Sports journalists encouraged to build relationships

    At the "Future of Sports Journalism" panel during this year’s Region 2 conference, much of the discussion revolved around the relationships journalists have with players and team managers and how those relationships affect coverage.
    Retired Washington Post Assistant Managing Editor George Solomon, Comcast SportsNet freelance anchor Greg Toland and Washington Redskins radio broadcaster Larry Michael agreed that a reporter with good, established contacts can overcome a team’s effort to control access to, and coverage of, a team. The panelists cited the late George Michael, a longtime local NBC sports anchor and host of "The George Michael Sports Machine," as a matchless reporter and relationship-builder.

       Larry Michael, the senior vice president and executive producer of media for the Redskins, minimized the notion that owner Daniel Snyder censors negative coverage of the team on the sports/talk radio stations Snyder owns.
     D.C. Pro board member Ben Shlesinger moderated the session.
     The panelists encouraged sports journalism students seeking their first jobs to take positions with teams or leagues for the varied experience and possibly take sports reporting jobs later.

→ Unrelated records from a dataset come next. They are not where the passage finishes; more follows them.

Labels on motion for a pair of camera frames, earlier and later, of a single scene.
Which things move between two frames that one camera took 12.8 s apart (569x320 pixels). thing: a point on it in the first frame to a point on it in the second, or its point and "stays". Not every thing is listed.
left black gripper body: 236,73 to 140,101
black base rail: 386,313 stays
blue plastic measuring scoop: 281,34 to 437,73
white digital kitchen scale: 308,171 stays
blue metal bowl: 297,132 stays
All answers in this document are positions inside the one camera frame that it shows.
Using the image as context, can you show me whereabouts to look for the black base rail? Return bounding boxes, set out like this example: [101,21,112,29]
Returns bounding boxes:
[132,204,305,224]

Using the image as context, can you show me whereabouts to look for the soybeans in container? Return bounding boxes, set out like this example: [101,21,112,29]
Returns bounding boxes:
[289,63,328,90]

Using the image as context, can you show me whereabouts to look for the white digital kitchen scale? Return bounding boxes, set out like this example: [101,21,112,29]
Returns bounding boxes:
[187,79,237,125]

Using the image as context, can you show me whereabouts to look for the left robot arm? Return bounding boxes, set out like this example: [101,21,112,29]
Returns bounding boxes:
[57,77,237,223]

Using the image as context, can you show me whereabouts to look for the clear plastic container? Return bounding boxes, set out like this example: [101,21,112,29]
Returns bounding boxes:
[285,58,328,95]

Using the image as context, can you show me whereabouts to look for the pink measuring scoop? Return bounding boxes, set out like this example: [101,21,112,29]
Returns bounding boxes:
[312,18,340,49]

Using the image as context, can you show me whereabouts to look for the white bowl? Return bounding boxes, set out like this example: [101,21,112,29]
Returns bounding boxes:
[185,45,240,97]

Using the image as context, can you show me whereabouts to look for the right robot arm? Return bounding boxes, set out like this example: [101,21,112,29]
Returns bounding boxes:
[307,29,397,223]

     Furthermore, the panelists agreed that competition in sports media makes everybody better. Solomon lamented the death of the Washington Times’ sports section and what it meant for local sports coverage.
     Michael said a reporter from a rival radio station outworked and outperformed the reporter from the station the Redskins own. Michael said the difference was so pronounced, the reporter from his station got fired.